## [Task directions]
In the data below, find every line with the string "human" and pull it out.

(Records contained in a dataset)
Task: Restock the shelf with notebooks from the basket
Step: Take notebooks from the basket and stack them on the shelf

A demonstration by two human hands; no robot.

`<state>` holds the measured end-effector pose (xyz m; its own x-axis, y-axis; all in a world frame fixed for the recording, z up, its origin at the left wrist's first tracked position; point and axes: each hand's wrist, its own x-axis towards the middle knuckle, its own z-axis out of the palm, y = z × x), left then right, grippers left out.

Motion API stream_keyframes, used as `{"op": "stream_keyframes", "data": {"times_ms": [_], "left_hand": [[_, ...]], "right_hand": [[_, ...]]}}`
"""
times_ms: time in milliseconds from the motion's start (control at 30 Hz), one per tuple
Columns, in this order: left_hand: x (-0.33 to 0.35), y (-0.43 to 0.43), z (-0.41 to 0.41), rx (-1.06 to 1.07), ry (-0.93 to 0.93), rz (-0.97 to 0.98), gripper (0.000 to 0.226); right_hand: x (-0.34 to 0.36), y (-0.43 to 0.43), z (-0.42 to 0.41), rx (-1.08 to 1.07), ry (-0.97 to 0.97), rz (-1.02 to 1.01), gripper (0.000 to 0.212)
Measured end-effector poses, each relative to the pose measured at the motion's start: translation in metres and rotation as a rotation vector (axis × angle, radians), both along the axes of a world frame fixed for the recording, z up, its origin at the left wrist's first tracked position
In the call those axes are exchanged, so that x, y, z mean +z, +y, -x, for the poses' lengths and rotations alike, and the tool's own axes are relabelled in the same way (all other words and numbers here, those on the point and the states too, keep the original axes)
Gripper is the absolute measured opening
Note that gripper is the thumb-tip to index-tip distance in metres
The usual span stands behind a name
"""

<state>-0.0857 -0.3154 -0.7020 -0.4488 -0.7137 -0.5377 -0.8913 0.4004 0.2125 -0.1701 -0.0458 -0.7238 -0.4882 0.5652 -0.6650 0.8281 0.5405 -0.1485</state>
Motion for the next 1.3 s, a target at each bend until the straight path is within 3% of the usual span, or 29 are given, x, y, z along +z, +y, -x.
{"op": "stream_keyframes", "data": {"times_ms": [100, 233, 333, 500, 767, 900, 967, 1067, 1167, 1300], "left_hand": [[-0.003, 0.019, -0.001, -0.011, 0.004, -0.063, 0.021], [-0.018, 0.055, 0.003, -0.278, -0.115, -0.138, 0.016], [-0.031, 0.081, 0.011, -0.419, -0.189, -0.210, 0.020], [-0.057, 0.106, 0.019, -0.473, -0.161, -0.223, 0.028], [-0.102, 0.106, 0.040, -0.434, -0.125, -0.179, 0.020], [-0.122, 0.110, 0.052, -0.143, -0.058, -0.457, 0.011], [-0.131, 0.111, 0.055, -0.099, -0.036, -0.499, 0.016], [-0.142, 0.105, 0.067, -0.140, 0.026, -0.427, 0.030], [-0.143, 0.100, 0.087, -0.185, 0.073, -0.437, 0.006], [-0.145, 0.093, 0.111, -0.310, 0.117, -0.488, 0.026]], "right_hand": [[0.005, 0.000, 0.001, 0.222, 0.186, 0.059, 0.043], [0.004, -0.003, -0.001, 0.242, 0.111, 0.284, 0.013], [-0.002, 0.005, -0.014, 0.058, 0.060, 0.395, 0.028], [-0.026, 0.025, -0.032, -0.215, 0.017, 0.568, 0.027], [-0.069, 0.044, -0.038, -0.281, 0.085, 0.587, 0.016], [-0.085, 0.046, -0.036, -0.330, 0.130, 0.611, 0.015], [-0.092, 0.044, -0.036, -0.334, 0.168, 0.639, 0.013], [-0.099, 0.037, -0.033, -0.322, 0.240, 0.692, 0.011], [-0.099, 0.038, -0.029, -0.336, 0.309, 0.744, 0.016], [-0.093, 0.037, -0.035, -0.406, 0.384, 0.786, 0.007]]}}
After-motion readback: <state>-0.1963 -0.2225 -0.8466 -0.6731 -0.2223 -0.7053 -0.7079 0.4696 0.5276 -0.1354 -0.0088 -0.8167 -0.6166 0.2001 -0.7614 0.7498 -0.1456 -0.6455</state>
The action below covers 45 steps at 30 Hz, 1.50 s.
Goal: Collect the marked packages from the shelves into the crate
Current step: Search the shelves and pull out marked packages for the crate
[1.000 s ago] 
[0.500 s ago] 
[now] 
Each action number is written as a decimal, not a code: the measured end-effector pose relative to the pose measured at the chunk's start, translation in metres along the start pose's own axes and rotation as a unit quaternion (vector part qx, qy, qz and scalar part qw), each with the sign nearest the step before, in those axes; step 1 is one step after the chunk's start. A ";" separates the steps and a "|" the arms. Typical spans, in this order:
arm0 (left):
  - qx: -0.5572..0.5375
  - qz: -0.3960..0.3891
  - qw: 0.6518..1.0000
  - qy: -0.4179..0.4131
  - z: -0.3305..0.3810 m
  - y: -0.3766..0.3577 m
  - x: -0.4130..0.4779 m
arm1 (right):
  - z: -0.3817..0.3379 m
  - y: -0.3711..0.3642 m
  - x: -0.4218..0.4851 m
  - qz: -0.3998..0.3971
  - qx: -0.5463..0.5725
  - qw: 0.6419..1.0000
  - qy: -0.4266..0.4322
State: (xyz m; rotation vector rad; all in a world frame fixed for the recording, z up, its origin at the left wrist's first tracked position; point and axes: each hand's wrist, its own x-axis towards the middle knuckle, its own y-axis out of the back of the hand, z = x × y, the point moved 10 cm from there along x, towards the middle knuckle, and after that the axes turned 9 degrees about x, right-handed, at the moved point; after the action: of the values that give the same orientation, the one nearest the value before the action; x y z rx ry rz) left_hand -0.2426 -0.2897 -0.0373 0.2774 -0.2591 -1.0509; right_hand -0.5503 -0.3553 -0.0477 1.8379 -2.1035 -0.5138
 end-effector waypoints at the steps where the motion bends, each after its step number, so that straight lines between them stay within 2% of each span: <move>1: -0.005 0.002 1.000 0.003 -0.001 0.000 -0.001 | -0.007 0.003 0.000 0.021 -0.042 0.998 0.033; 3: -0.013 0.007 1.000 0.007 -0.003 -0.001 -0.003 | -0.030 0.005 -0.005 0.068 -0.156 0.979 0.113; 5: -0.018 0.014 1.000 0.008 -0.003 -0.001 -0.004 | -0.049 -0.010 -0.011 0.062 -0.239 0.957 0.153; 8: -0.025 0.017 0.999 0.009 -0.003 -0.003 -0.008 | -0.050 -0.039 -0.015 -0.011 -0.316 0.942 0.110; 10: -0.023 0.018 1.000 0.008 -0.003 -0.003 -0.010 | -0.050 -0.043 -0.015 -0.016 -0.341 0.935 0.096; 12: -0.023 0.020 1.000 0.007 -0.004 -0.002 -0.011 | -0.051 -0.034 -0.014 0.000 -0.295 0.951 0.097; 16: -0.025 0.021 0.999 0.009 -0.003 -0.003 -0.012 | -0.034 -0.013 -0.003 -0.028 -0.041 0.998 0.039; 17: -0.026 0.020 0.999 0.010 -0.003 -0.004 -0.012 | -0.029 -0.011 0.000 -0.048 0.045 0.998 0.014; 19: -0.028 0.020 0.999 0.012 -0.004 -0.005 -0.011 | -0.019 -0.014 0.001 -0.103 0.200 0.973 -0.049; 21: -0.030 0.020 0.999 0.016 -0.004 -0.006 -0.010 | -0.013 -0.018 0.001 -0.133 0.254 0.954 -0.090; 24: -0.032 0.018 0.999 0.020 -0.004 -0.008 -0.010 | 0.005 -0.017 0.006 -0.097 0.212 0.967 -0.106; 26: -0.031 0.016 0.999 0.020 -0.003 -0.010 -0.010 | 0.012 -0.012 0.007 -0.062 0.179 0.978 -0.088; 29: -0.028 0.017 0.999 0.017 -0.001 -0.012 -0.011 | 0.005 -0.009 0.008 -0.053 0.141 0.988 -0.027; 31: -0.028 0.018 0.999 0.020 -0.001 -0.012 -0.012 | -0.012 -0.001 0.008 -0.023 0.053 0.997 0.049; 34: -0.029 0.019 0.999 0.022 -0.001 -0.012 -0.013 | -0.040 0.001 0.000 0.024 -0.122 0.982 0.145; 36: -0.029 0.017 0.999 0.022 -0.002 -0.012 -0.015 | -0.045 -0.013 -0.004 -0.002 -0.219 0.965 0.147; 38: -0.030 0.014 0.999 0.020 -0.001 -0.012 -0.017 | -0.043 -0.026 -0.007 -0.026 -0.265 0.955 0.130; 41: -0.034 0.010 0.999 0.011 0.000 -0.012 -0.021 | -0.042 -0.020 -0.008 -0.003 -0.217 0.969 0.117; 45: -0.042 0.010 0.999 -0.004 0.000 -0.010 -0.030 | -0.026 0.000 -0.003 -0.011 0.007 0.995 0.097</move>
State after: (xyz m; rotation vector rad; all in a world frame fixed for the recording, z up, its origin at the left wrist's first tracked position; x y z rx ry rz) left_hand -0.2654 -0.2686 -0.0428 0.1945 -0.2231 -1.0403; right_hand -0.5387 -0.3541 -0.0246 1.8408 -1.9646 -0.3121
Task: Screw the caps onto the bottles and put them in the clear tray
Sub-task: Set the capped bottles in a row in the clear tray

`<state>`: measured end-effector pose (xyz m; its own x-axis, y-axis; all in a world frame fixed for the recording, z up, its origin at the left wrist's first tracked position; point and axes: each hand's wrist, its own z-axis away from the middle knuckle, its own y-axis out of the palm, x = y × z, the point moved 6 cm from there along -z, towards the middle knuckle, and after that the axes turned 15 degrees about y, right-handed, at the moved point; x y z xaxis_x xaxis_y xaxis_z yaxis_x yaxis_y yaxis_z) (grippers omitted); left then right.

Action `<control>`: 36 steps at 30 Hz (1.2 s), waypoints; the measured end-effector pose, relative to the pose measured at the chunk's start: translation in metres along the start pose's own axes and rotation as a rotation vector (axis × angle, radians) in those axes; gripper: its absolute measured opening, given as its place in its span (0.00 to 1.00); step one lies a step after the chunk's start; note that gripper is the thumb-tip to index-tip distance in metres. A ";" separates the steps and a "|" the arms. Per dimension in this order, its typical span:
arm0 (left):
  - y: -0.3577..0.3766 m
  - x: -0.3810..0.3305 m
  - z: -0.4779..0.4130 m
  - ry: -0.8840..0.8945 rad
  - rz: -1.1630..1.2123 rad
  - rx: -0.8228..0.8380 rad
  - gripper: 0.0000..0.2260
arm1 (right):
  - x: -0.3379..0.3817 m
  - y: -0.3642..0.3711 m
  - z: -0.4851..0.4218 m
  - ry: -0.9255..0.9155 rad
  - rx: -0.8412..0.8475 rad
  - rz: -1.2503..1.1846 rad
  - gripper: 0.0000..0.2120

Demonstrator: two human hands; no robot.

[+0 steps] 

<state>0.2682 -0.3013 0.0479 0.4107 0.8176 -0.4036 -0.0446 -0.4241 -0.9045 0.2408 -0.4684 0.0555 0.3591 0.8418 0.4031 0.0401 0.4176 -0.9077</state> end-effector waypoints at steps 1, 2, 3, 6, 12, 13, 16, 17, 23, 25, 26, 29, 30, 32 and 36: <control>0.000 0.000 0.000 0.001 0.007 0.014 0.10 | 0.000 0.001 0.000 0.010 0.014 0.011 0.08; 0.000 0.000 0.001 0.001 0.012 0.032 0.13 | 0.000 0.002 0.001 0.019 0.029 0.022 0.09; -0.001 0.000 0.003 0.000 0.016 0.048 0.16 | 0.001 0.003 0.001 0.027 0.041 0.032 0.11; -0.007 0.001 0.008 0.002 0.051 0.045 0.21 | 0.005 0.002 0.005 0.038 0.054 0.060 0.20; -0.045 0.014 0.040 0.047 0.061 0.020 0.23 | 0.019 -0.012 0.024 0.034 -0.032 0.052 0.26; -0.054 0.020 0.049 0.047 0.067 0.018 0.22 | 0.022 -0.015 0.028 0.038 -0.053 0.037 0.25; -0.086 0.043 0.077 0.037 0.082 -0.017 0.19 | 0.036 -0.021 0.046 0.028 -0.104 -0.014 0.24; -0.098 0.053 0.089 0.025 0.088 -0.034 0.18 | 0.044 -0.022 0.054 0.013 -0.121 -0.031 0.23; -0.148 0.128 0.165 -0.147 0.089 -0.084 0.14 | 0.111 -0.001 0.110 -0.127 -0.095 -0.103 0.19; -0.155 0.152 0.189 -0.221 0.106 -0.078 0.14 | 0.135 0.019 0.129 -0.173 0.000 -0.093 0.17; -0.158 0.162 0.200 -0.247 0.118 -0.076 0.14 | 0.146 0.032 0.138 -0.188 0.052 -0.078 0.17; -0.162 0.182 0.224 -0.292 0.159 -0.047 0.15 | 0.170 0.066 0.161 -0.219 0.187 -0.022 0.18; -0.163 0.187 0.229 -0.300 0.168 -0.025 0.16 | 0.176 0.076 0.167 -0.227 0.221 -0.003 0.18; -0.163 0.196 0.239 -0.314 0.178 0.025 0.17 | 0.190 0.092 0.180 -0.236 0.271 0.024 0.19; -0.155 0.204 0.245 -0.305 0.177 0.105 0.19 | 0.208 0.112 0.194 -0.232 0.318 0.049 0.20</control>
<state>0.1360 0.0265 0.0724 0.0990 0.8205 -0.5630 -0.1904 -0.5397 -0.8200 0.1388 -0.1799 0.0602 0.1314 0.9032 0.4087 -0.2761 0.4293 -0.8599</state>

## [Solution]
A demonstration by two human hands; no robot.
Demonstrator: two human hands; no robot.

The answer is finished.